癲癇發作患者的出血部位多為額葉,少數為顳葉,多為急性期早期再出血時的癥狀,或為神經細胞活化藥物引發,可引發血壓升高、增加腦出血量致顱內壓升高引發腦疝[5]。內科脫水降顱壓治療使患者原有心肌缺血、心律失常加重,如1例治愈患者發生了永久性房顫,12例心功能衰竭,加重未出血部位腦缺血,3例大面積腦梗死,并可引發水電解質、酸堿平衡紊亂,后期出現3例尿毒癥、6例多器官衰竭致病人家屬放棄治療,故今后降顱壓同時,如何有效防止心、腦缺血、腎功能損害,維持水電解質、酸堿平衡也是需要深入研究的問題之一。

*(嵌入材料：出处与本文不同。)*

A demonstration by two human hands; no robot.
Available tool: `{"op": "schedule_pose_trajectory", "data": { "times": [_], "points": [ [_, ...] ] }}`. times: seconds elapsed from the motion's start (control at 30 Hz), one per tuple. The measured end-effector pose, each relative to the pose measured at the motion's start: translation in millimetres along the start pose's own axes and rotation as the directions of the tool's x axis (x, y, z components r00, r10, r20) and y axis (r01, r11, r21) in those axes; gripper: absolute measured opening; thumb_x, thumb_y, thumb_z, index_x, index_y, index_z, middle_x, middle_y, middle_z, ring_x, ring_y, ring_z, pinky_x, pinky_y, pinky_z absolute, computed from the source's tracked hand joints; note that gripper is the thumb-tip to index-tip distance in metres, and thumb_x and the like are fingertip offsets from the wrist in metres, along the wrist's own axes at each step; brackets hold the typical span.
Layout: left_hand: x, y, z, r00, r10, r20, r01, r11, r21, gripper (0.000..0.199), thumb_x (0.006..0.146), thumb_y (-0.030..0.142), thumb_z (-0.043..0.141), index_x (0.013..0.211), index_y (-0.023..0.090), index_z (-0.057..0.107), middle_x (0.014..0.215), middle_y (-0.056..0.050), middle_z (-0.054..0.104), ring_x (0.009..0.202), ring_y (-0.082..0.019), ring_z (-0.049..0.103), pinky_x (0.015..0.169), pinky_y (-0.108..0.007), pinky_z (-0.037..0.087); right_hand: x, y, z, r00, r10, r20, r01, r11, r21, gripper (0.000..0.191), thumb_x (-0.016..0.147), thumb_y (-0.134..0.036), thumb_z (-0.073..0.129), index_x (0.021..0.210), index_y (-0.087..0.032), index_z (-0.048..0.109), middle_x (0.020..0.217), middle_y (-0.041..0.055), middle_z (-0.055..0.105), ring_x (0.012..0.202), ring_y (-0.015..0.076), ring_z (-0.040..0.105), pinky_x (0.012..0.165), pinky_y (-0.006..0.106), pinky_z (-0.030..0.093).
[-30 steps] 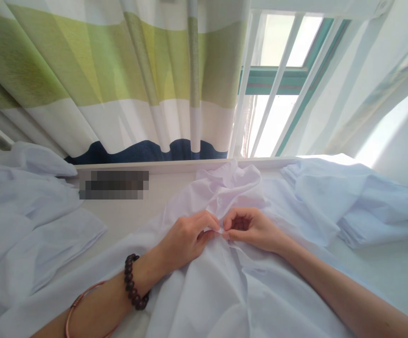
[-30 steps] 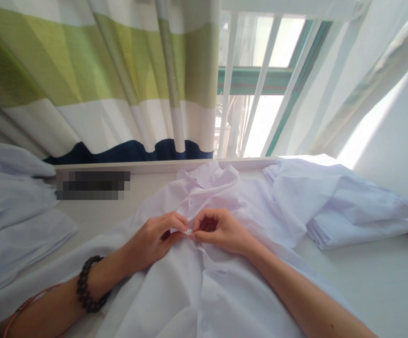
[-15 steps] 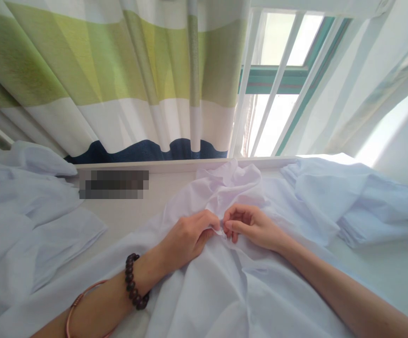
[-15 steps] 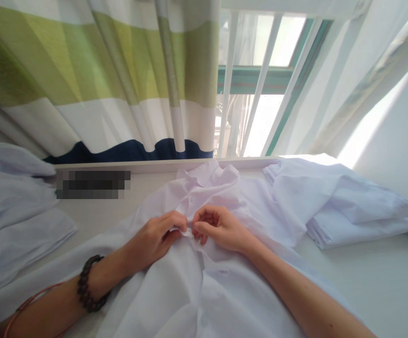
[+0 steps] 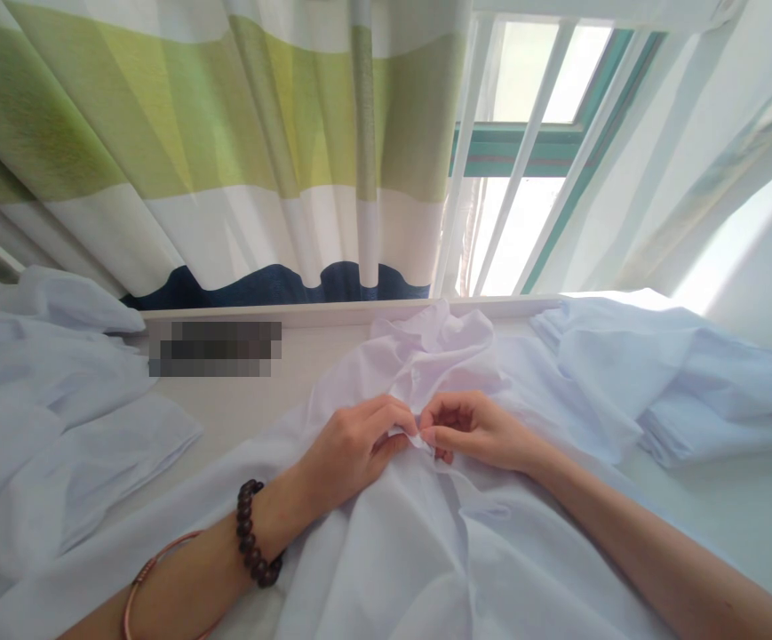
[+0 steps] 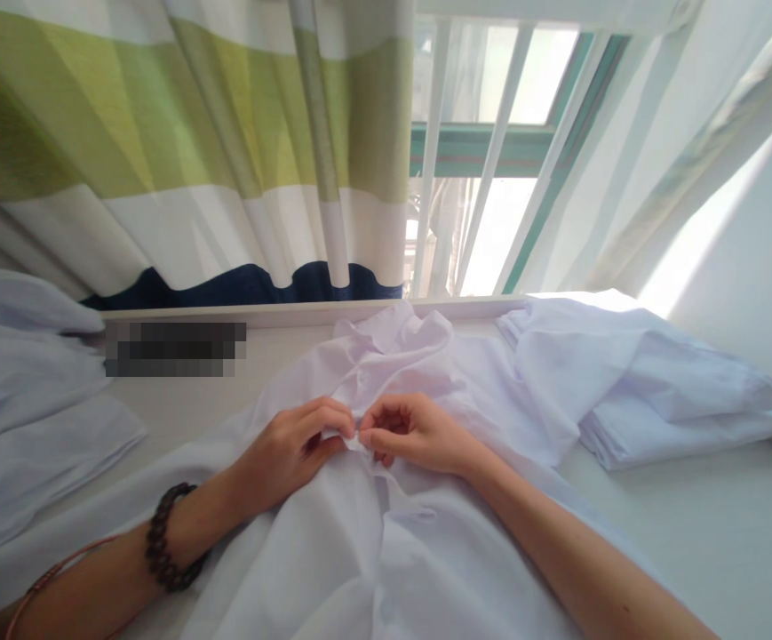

中樞性高熱或其他原因發熱引發失液、血液粘稠、循環高動力,加重出血而引發腦疝。肺內感染引發6例呼吸功能不全或衰竭,與并存的慢性支氣管炎有關,致患者家屬放棄。應激性潰瘍出血多與丘腦出血有關,也可能與伴發的慢性胃炎、慢性支氣管炎有關,也有家屬放棄。相較放棄治療的患者,有相當數量的患者2次,甚至3次高血壓性腦出血住院后都能治愈,所以醫、患雙方的堅持對治療的結果也是很重要的。